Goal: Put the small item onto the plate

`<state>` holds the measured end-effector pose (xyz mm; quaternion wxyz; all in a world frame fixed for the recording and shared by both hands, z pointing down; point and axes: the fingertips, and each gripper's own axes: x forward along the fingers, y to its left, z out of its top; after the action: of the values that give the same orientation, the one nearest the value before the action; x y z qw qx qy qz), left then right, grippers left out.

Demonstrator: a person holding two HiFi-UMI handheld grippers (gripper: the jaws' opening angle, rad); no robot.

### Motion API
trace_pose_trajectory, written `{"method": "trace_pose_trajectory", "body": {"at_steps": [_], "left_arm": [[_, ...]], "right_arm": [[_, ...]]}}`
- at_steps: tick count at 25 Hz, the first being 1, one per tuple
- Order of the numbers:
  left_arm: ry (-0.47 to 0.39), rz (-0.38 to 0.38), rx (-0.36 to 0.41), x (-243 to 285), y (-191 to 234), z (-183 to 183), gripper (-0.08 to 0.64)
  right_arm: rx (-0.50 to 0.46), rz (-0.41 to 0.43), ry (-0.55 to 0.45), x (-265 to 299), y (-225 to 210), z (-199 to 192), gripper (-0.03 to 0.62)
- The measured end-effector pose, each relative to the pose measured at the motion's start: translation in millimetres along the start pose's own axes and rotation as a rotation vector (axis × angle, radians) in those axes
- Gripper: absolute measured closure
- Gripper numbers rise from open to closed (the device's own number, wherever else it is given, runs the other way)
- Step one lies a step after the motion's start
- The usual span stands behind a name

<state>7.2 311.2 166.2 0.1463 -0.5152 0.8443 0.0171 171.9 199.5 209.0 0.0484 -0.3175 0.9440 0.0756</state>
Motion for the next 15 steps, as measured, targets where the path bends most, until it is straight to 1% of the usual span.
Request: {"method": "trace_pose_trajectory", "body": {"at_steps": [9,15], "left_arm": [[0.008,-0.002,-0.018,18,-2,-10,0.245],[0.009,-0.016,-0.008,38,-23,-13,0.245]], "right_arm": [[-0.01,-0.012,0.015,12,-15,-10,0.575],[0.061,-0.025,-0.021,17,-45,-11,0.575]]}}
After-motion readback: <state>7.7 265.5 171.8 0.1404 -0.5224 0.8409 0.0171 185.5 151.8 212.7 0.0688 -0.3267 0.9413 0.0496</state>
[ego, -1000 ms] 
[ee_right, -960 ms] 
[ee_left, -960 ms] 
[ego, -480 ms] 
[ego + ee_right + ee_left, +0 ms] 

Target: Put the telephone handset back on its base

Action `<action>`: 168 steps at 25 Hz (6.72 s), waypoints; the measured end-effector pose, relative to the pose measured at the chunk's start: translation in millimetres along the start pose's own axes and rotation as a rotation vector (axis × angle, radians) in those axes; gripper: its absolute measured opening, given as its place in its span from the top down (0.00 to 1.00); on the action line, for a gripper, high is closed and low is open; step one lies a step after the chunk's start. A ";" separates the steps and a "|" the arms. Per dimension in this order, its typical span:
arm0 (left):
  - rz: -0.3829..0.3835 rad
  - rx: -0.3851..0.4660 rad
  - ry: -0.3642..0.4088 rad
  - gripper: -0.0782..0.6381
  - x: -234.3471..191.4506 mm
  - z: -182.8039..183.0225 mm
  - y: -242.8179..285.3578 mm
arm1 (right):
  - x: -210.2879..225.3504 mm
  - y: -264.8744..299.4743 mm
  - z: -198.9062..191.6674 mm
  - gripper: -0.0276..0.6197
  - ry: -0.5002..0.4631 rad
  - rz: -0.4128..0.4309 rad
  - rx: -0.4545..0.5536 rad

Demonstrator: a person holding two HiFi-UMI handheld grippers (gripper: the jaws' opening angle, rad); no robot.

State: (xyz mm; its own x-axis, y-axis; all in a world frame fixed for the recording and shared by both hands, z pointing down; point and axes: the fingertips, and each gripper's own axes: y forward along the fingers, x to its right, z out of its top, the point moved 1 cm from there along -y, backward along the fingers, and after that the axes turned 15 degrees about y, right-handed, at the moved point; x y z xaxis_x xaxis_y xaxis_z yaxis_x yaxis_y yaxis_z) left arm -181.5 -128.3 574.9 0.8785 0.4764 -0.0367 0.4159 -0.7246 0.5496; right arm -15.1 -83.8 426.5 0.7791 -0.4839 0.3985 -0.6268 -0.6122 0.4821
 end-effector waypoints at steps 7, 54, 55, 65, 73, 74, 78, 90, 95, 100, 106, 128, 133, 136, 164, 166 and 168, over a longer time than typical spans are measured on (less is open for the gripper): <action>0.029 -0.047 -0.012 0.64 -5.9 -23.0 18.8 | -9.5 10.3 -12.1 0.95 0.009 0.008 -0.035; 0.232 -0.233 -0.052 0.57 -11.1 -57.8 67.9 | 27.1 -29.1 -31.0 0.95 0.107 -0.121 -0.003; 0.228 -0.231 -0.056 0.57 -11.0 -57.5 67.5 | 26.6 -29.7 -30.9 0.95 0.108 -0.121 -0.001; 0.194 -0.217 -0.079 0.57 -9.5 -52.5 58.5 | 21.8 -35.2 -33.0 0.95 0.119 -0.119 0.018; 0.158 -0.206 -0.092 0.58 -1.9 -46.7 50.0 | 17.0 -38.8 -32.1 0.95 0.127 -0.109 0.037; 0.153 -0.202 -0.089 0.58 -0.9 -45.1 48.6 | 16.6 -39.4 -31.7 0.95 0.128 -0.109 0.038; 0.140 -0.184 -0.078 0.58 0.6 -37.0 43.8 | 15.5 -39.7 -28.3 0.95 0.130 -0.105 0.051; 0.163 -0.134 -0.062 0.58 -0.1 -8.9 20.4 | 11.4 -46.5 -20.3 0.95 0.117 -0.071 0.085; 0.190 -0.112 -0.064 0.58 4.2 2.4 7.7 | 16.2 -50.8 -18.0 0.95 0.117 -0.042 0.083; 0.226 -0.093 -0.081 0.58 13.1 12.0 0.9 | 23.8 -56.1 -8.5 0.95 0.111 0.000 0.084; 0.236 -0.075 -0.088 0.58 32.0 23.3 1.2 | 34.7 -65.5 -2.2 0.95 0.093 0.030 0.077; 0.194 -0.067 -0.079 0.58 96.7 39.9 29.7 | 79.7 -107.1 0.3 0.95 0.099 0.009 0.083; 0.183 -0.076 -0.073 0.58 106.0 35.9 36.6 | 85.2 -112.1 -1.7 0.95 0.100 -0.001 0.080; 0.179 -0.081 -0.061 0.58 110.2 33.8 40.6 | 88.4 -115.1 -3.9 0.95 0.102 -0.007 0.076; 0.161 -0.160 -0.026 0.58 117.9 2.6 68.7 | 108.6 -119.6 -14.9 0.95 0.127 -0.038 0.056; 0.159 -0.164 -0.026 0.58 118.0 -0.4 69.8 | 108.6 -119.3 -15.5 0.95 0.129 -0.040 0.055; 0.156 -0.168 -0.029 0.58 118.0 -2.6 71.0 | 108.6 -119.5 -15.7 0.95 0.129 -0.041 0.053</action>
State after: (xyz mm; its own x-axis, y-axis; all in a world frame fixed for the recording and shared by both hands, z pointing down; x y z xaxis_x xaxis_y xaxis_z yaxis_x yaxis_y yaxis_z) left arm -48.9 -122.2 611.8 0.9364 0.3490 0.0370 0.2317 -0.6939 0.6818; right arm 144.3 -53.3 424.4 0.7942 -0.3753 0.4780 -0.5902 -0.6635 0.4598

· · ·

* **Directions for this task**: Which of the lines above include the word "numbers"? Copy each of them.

* **Output**:
- Order of the numbers:
- Gripper numbers rise from open to closed (the device's own number, wherever else it is given, runs the other way)

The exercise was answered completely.